До подъема час. Выжимаю лимон, слышу шаги и громкий зевок по дороге. Лидер скрывается в ванной. Пытаюсь собрать себя в кучу перед сменой — я слишком расслаблена и к тому же совсем не выспалась; почти не ощущаю, как Эрик оказывается у меня за спиной, забирает из моих рук стакан. Отпивает и морщится.

— Кислятина.

— Так задумано, — отбиваю я, а стакан конфискую обратно.

Прячу взгляд за гранёным стеклом, сердце больно и громко бьётся о рёбра — он слишком хорош, просто восхитительно сложен, не могу заставить себя не любоваться. Два неодетых человека на единицу пространства — прямо идиллия какая-то.

— Да-а, звездец, — Эрик оценивает обстановку за окном, смотрит в коммуникатор, бросает взгляд на меня и осекается на полуслове. Кажется, впервые испытываю неловкость от того что на мне ничего. Одним поворотом головы он заставляет трястись от страха или вспыхивать до кончиков ушей, как меня в эту самую секунду; даже сейчас абсолютно обнаженный, безоружный, на расстоянии вытянутой руки, он не менее опасен. Даже больше — такой вид способен деморализовать кого угодно.

Проходит мимо, не сводя с меня глаз — кажется, ни один участок кожи не остаётся без его внимания. Возвращается, тянет мне свою чистую футболку.

— Надевай. — Отрицательно качаю головой, складываю руки в замок у груди. — Надевай, говорю, или я тебя отсюда до вечера не выпущу.
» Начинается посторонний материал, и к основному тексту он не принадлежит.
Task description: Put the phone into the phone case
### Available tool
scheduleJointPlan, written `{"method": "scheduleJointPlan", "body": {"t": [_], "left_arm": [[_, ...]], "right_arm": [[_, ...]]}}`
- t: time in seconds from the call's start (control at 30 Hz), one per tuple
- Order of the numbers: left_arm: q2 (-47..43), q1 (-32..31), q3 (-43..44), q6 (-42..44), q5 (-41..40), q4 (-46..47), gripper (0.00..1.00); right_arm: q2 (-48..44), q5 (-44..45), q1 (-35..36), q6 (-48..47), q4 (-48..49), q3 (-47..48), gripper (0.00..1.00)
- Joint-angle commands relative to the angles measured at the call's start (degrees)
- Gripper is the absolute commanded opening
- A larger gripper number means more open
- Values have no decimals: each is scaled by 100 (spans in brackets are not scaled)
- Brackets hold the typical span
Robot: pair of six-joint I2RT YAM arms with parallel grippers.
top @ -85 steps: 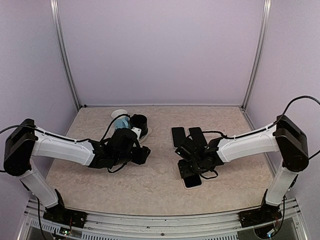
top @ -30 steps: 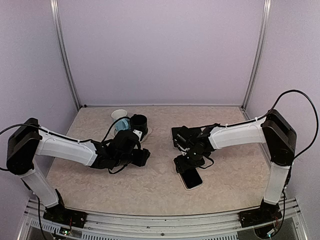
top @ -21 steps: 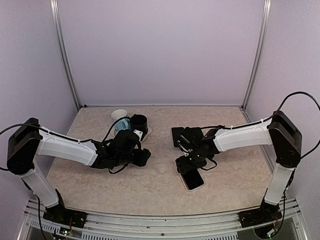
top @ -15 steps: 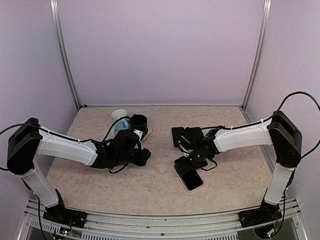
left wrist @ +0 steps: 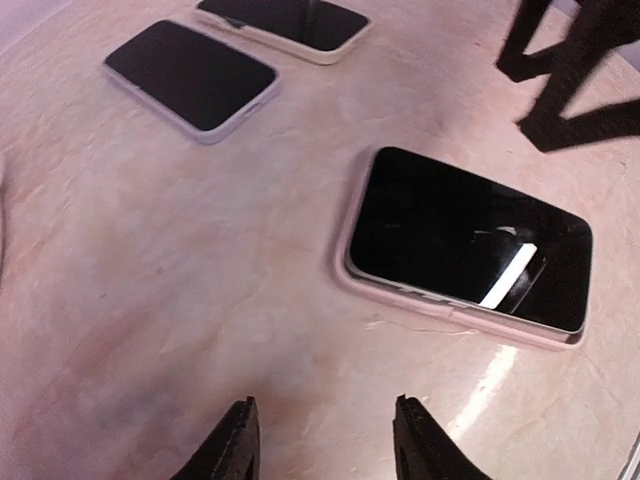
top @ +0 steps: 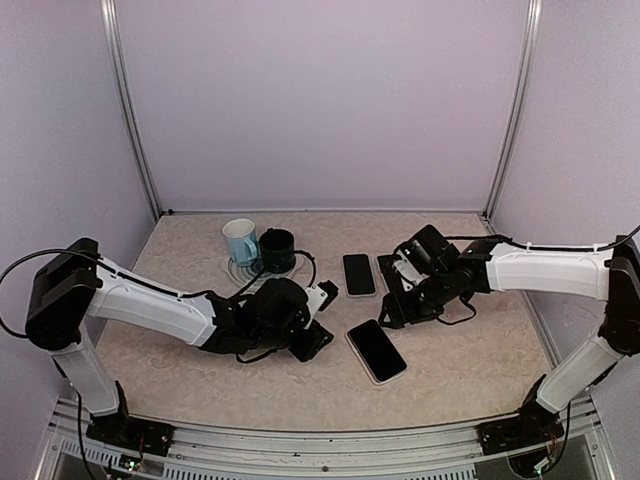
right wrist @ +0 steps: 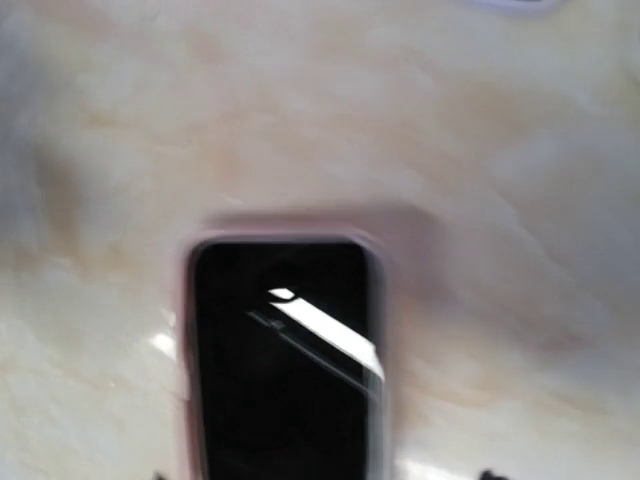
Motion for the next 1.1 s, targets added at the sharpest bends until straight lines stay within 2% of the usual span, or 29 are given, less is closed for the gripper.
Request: {"method": "scheduleJointPlan", "body": {"t": [0.0, 0.07, 0.1, 0.27, 0.43, 0.83, 1.07], "left_arm": [[462, -213, 520, 490, 482, -32, 39], [733, -222, 815, 500, 557, -234, 27], [911, -237, 905, 515, 592, -312, 24], [1316, -388, 1162, 733, 815, -373, 24], [1679, -403, 1302, 735, 872, -527, 23], [1905, -410, 1305, 830, 1279, -489, 22], [1838, -408, 1211, 822, 1227, -359, 22]], "right_arm": [[-106, -655, -272, -118, -205, -676, 53], [-165, -786, -293, -116, -84, -852, 43], [-185, -869, -297, -116, 7, -929, 40], [50, -1127, -301, -204, 291, -1118, 32], [286, -1314, -279, -142, 499, -1252, 18], [1037, -1356, 403, 74, 433, -873, 12], [1107, -1243, 691, 375, 285, -964, 15]]}}
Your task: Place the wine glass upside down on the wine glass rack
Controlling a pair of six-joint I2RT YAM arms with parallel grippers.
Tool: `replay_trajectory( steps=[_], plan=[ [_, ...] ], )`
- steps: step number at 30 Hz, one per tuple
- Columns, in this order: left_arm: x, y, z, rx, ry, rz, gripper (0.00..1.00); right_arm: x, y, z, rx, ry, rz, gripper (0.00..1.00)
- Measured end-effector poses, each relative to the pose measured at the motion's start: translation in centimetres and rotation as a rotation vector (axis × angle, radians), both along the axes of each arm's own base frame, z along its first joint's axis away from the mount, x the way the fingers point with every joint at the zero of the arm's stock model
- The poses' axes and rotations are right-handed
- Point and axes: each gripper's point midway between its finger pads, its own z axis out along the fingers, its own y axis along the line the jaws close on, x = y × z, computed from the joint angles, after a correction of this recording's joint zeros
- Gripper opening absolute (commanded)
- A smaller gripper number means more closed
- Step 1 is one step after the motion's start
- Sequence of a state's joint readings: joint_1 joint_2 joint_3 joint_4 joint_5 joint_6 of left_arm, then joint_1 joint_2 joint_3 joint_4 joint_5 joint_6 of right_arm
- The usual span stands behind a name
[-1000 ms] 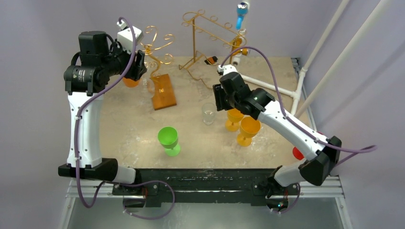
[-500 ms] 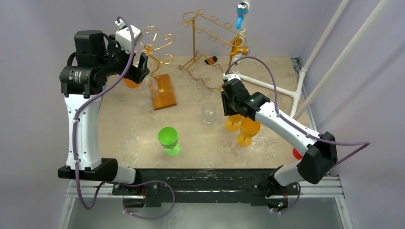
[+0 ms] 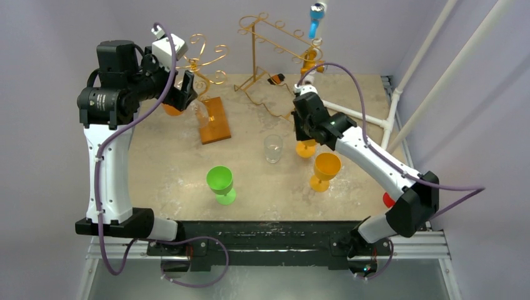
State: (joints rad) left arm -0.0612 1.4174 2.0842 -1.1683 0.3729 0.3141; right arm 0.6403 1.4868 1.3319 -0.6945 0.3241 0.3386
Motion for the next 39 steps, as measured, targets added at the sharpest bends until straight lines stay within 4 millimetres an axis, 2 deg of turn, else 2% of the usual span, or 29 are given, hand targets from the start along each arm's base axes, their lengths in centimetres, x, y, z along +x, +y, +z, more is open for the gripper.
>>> replay_trajectory(
  steps=[4, 7, 9, 12, 14, 16, 20, 24, 27, 29, 33, 37, 38, 39],
  plan=[
    [-0.6, -1.1, -0.3, -0.042, 0.016, -0.048, 0.88, 1.0, 1.4, 6.6, 0.113, -0.126, 0.031, 0.00],
    [-0.9, -2.0, -0.4, -0.089, 0.029, -0.077, 0.88, 0.5, 2.8, 13.7, 0.269, -0.256, 0.102, 0.00],
    [-0.8, -2.5, -0.3, -0.123, 0.031, -0.092, 0.90, -0.7, 3.8, 19.7, 0.404, -0.367, 0.177, 0.00],
    [-0.7, -3.3, -0.1, -0.173, 0.029, -0.116, 0.90, -2.6, 5.0, 26.4, 0.564, -0.489, 0.283, 0.00],
    [-0.8, -3.9, 0.1, -0.204, 0.025, -0.136, 0.90, -3.9, 5.9, 30.1, 0.662, -0.556, 0.360, 0.00],
    [-0.9, -4.3, 0.4, -0.230, 0.015, -0.153, 0.89, -4.9, 6.8, 32.2, 0.738, -0.590, 0.427, 0.00],
    [-1.0, -5.0, 1.0, -0.274, -0.001, -0.173, 0.87, -5.4, 9.7, 33.2, 0.831, -0.569, 0.522, 0.00],
    [-0.9, -5.3, 1.3, -0.294, -0.006, -0.181, 0.83, -5.1, 13.2, 32.3, 0.868, -0.515, 0.574, 0.00],
    [-0.8, -5.2, 1.2, -0.292, -0.003, -0.178, 0.76, -5.3, 15.2, 31.4, 0.880, -0.477, 0.599, 0.00],
    [-0.7, -5.2, 1.0, -0.284, 0.001, -0.179, 0.67, -5.7, 16.1, 31.2, 0.888, -0.463, 0.617, 0.00],
    [-0.4, -5.2, 0.0, -0.276, 0.034, -0.181, 0.33, -6.8, 16.8, 32.1, 0.919, -0.475, 0.655, 0.00],
    [-0.7, -5.9, 0.0, -0.287, 0.047, -0.209, 0.13, -6.9, 17.1, 31.9, 0.927, -0.480, 0.668, 0.00],
    [-0.6, -5.8, 0.1, -0.292, 0.048, -0.205, 0.06, -6.9, 17.1, 31.7, 0.930, -0.482, 0.671, 0.14],
    [-0.6, -5.8, 0.2, -0.300, 0.050, -0.194, 0.00, -7.0, 17.1, 31.4, 0.931, -0.481, 0.676, 0.33]
  ],
)
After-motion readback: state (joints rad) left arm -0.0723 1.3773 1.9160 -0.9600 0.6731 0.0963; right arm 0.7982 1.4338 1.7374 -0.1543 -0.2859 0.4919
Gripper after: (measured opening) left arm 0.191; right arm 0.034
Приходится подстраиваться под ситуацию и изменять принципам. Нервно комкаю ткань, быстро надеваю на себя — перспектива ползти из лидерской студии, держась за стены, меня не прельщает. Думаю, ему вполне под силу вытрахать из меня душу. Чувствую химическую отдушку местной прачечной. Футболка мне до середины бедра — пропорционально я раза в два меньше его. Даже удивительно, что у нас всё получилось; из-за физиологических различий всё могло бы закончиться оглушительным фиаско.

— Вчера я послал психолога к этой твоей изгойке, — кажется, он не расстаётся с коммуникатором ни на секунду, сидит на барном стуле, согнувшись над экраном, листает последние сводки. — Говорит, сопротивление хочет захватить все фракции по очереди. Из Марса они пытались выбить расположение и количество наших отрядов на территориях Искренности и Эрудиции, — складывает руки в замок, смотрит в пустоту перед собой. — Нужно укреплять позиции. После шторма у нас есть дней пять передышки.

— Если у них нет спецснаряжения.

— Это вряд ли.

Помимо обхода раненых, сегодня мне предстоит противорадиационная вакцинация тех, кто будет выходить из здания фракции во время обработки города от зараженных частиц. Вакцины мало, она сложна в производстве и хранении, и действует недолго, снабдить ею всех Эрудиция не может. Каждый раз после шторма десятки изгоев соглашаются на опасную работу ради своих семей или собственной наживы — средств защиты на всех не хватает, многие работают даже без них. Поля Дружелюбия потеряют в этом году до семидесяти процентов урожая. Хорошо, что есть запасы.